It often changes after a tack anyway, as you build speed and then look for optimum pointing.
I have never come off the water thinking 'today I always wanted more twist on Port than Starboard' or v/v, but I'm still learning or trying to!
 
I've often wondered how true wind is calculated by a wind instrument from speed and direction of wind and boat speed (through water) from log. There doesn't seem to be enough data.
 
I've often wondered how true wind is calculated by a wind instrument from speed and direction of wind and boat speed (through water) from log. There doesn't seem to be enough data.

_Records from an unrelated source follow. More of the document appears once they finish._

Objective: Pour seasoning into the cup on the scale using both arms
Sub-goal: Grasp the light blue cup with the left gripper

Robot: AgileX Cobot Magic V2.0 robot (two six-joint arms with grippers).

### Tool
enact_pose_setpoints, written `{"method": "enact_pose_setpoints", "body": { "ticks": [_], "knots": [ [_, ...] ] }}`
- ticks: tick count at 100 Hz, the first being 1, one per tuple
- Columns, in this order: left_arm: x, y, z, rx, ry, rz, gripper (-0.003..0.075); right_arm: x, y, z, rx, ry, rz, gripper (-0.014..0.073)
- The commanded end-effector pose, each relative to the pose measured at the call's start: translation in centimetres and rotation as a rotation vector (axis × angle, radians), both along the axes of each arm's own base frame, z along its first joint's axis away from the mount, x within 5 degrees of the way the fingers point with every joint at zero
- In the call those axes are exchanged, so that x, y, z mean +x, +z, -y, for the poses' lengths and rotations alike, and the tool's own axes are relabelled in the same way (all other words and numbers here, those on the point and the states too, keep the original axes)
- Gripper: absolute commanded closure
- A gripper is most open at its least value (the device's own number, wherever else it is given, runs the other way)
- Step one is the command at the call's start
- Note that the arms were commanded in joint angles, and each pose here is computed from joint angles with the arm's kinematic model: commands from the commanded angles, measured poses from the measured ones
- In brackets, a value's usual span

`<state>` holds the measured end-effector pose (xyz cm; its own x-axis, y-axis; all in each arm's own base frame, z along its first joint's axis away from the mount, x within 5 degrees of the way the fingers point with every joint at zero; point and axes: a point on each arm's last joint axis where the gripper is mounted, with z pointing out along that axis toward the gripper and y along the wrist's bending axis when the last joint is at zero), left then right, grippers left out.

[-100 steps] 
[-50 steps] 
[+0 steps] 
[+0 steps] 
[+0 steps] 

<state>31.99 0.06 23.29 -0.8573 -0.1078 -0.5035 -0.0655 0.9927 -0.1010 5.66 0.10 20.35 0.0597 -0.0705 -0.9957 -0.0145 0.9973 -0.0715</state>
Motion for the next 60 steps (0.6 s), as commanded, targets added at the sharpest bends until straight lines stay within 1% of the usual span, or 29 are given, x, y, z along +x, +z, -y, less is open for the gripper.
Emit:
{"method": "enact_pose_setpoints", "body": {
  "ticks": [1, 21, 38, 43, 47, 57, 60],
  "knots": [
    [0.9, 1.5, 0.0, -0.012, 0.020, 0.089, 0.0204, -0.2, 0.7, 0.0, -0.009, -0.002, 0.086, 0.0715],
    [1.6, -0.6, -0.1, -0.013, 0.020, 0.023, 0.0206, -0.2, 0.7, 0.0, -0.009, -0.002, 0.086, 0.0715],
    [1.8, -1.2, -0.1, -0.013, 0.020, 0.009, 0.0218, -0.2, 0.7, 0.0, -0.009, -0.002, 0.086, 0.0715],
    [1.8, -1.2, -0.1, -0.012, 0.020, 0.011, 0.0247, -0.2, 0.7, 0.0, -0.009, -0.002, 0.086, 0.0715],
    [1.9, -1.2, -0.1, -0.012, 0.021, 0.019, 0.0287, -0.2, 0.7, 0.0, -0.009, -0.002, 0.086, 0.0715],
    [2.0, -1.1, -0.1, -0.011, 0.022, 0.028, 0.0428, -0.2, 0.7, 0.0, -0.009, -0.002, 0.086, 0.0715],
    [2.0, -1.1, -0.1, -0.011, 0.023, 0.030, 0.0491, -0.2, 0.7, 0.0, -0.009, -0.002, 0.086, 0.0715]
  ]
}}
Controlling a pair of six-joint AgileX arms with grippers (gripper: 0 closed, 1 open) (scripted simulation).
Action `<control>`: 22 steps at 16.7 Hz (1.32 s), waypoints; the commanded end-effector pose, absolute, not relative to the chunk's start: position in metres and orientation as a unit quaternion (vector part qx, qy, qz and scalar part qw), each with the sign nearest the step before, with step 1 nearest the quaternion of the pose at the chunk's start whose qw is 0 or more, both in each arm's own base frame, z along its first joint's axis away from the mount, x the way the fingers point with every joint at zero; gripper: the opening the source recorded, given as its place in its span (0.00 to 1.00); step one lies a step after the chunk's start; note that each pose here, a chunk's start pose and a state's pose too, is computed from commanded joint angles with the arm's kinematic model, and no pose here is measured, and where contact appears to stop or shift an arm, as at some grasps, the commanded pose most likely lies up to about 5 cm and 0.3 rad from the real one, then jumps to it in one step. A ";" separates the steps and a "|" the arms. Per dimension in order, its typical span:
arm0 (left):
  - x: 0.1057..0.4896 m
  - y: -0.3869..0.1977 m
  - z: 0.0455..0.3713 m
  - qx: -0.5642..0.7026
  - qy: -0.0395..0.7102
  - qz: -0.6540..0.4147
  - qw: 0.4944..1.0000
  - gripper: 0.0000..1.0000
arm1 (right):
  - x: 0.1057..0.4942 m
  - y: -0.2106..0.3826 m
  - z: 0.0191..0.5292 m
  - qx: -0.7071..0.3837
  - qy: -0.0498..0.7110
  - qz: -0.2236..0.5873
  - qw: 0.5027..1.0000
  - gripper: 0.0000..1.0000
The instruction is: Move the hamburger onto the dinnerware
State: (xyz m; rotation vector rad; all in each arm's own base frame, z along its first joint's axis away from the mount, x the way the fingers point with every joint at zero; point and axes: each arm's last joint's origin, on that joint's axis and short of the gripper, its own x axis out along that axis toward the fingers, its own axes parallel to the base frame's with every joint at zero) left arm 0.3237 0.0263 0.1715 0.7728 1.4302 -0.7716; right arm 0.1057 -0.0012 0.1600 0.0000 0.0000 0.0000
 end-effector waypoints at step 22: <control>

It's enough to give true wind speed and direction relative to the bow of the boat.
 
+1

There certainly is speed gradient, and there may be direction shear in the surface layer, but not from Coriolis: usually when a different air mass layers above the other, an example is the onset of breeze in a calm day, it will be felt starting from the top of the mast, it s when one has a lot of difficulty in finding the correct twist for the sail one tack from the other

I guess one could also have big-style direction shear with an approaching mesocyclone. And if it touched down that Garmin avionics kit might come in handy for the landing :eek:

Pointless Coriolis fact: a tornado forming within a massive mesocyclone (15-20,000m high) will naturally come under the Coriolis influence encouraging it to rotate counter-clockwise in Northern Hemisphere and vice versa. Yet even with tornadoes, about 5% end up rotating the wrong way.